The governance problem of single/multiple AI systems

The design in which publishers or academic societies provide an official AI peer review system seems reasonable from the standpoint of confidentiality and fairness. However, this creates a new problem of power concentration. If one publisher depends on a single AI vendor, the systematic biases and blind spots of that AI affect the review of every paper that publisher puts out. Conversely, if different vendors are adopted by each publisher, review standards could implicitly fragment by field or medium.

Whichever way it proceeds, problems that belong to governance rather than technology come to the fore—such as the criteria for selecting AI vendors, the transparency of evaluations, and ensuring consistency among vendors. This is a point of contention that cannot be resolved by the judgment of a single researcher or a single publisher, and requires consensus-building across the entire academic publishing world.

Evaluation and auditing of the AI peer review system itself

When introducing an official AI peer review system, the question of who evaluates that AI itself, and how, becomes a problem.
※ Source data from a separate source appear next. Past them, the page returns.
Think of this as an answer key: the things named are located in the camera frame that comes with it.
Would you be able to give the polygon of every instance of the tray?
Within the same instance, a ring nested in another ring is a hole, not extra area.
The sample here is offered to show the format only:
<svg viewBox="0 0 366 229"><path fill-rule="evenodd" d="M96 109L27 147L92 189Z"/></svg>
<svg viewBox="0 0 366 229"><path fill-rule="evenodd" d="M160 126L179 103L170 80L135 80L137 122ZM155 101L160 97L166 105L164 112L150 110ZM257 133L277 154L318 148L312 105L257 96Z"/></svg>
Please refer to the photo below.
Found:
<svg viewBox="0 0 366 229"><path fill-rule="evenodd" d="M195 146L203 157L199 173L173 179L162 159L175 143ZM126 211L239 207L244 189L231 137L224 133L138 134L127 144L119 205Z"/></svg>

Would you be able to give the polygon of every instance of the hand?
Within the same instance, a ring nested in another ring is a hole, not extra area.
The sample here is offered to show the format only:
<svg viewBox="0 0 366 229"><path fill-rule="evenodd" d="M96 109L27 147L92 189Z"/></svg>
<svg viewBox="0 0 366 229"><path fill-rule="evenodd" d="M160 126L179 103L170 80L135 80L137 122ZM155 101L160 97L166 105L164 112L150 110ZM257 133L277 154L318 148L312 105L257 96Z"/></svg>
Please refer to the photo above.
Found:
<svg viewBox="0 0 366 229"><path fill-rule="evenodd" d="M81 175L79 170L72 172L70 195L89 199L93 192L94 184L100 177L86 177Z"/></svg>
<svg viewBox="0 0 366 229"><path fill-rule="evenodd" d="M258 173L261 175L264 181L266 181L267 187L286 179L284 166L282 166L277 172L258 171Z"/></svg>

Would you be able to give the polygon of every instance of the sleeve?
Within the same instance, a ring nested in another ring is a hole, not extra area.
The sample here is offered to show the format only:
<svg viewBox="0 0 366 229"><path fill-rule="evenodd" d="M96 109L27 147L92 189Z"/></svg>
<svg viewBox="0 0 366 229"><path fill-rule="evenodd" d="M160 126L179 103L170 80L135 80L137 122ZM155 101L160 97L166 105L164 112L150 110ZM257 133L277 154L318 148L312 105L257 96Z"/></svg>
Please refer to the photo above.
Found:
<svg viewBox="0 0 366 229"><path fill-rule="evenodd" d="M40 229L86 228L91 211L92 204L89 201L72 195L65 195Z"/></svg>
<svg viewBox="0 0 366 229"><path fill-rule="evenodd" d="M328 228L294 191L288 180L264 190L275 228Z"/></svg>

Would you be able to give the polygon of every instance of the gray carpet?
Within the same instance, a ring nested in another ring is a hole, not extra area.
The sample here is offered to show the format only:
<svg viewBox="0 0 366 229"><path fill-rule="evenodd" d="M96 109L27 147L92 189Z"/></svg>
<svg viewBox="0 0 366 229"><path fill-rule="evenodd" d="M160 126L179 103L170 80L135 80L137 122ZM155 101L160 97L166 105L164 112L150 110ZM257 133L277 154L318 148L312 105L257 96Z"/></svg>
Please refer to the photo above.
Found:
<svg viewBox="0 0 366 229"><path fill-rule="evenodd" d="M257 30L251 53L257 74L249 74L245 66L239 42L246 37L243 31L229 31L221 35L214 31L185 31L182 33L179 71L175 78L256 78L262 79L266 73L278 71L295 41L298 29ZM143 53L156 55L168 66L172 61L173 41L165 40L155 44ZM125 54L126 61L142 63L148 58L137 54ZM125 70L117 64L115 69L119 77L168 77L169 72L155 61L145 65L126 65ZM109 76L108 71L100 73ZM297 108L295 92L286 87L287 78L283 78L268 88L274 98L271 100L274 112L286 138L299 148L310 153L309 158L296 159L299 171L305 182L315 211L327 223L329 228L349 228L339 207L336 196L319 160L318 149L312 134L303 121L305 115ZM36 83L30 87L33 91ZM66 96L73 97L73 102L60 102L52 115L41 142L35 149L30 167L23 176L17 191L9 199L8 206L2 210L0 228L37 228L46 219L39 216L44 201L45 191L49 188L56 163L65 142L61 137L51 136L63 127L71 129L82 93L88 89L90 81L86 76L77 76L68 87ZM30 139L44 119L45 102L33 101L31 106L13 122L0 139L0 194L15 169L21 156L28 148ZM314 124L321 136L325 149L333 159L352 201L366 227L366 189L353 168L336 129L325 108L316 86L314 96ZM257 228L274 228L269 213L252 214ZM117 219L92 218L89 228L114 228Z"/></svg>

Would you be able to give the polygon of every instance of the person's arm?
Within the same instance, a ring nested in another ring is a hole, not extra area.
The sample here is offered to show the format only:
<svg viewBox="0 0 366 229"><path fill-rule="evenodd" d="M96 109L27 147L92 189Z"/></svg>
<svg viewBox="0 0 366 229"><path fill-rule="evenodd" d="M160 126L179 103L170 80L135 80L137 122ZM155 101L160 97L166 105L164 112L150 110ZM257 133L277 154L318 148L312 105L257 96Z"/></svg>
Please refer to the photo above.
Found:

Since the AI influences the author’s revision policy and the allocation of human reviewers’ attention, it is not a mere auxiliary tool but a part of the institutional infrastructure of academic publishing.

Therefore, it is necessary to continuously evaluate which kinds of problems the AI is good at discovering and which kinds of problems it tends to overlook. It is also necessary to verify whether there is any systematic bias toward particular research methods, theoretical positions, writing styles, languages, or regions. Furthermore, since review standards may implicitly change with model updates, mechanisms such as version control, impact assessment at the time of updates, and third-party auditing will likely be necessary.

Differences by field

The usefulness and risks of AI peer review differ by field. In fields with many checking items that are relatively easy to formalize—such as statistical analysis, experimental design, data processing, and conformity to reporting guidelines—AI peer review may function effectively.

On the other hand, in fields where theoretical originality, reinterpretation of concepts, historical context, and the fine details of reading literature are important, the AI may lean too heavily toward existing standard understandings. In that case, AI peer review may work in the direction of encouraging conformity to existing frameworks rather than supporting new arguments. Therefore, rather than introducing AI peer review uniformly across all fields, operation suited to the peer review culture and the nature of papers in each field is necessary.

Cost burden and fairness of access

An official AI peer review system incurs costs for computational resources, maintenance, security, auditing, and so on. Who bears that cost—the publisher, the academic society, the author, the research institution, or the funding agency—is an important point of contention.

If the usage fee is added on top of submission fees or publication fees, it could become a new barrier for authors with limited research funds. Moreover, if only major publishers and leading academic societies can put in place high-performance AI peer review systems, the gap with small-scale journals could also widen. If AI peer review is to be institutionalized, mechanisms for ensuring fairness of access—such as fee waivers, shared infrastructure, and nonprofit foundations—need to be discussed as well.